Data supplied
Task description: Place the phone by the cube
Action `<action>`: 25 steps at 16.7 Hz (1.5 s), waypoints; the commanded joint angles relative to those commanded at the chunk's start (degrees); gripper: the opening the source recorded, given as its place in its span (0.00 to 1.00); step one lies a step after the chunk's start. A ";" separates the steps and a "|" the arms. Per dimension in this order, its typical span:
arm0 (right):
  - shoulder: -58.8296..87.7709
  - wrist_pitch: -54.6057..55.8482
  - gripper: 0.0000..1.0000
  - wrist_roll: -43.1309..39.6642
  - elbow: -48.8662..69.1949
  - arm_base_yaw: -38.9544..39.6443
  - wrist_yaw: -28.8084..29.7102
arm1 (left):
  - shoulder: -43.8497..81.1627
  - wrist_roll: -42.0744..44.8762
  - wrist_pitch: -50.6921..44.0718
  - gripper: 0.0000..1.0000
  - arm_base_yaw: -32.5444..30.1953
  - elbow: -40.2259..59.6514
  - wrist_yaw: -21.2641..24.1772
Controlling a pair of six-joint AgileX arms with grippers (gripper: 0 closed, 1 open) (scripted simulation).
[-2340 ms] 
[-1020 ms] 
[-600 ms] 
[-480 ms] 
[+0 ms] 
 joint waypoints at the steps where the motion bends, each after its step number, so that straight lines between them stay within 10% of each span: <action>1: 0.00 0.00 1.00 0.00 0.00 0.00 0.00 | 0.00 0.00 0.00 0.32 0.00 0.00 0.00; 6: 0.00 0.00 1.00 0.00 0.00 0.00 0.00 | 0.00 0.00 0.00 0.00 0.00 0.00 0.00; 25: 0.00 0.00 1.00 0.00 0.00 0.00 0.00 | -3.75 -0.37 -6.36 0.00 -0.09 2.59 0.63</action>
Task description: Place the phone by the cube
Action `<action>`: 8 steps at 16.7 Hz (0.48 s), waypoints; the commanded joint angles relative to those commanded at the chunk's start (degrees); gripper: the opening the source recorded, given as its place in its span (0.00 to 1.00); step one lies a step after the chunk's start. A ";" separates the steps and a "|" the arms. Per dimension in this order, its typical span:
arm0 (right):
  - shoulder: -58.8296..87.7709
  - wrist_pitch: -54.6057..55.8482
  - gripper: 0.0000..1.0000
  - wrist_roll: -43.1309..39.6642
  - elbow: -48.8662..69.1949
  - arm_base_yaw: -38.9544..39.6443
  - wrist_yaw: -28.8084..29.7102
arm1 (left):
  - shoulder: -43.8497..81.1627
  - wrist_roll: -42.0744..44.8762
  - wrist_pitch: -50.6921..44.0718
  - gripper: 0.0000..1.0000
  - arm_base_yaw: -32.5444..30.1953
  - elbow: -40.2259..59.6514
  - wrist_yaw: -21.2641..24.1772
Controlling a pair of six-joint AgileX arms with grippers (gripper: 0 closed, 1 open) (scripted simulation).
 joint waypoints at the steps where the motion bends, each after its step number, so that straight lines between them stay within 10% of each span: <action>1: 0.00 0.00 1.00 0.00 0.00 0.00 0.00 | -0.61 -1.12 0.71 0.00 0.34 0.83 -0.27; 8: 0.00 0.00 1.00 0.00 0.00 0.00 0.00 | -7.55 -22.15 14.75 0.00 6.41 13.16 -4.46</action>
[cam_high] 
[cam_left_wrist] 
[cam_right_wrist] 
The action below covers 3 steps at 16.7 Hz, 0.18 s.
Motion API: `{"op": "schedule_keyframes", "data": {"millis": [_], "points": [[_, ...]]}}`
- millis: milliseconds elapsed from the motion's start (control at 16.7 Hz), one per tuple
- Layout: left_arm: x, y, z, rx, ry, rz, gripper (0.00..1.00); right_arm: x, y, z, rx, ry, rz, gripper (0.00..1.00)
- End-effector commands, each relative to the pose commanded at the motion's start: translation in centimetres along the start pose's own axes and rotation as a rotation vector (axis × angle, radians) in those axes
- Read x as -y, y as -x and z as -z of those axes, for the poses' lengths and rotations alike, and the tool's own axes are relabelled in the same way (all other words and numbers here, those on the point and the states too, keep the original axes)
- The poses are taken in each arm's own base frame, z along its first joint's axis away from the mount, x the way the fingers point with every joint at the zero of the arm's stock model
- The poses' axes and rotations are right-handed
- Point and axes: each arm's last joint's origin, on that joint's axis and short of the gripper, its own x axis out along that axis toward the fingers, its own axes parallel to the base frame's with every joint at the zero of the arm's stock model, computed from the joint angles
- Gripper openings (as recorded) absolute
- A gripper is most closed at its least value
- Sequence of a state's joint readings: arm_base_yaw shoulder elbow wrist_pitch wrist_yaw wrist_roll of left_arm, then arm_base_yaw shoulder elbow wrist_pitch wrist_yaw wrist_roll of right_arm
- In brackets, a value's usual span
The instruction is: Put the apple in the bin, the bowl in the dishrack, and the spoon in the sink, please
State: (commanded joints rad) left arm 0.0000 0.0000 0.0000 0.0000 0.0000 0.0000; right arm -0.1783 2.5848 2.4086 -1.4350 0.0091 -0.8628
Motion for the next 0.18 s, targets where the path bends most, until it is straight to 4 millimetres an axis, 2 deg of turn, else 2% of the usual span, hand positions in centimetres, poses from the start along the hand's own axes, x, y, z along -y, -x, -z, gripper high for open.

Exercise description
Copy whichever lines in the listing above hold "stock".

Written response
- The poses are taken in each arm's own base frame, z along its first joint's axis away from the mount, x the way the fingers point with every joint at the zero of the arm's stock model
- Point and axes: each arm's last joint's origin, on that joint's axis and short of the gripper, its own x axis out along that axis toward the fingers, its own axes parallel to the base frame's with every joint at the zero of the arm's stock model, computed from the joint angles

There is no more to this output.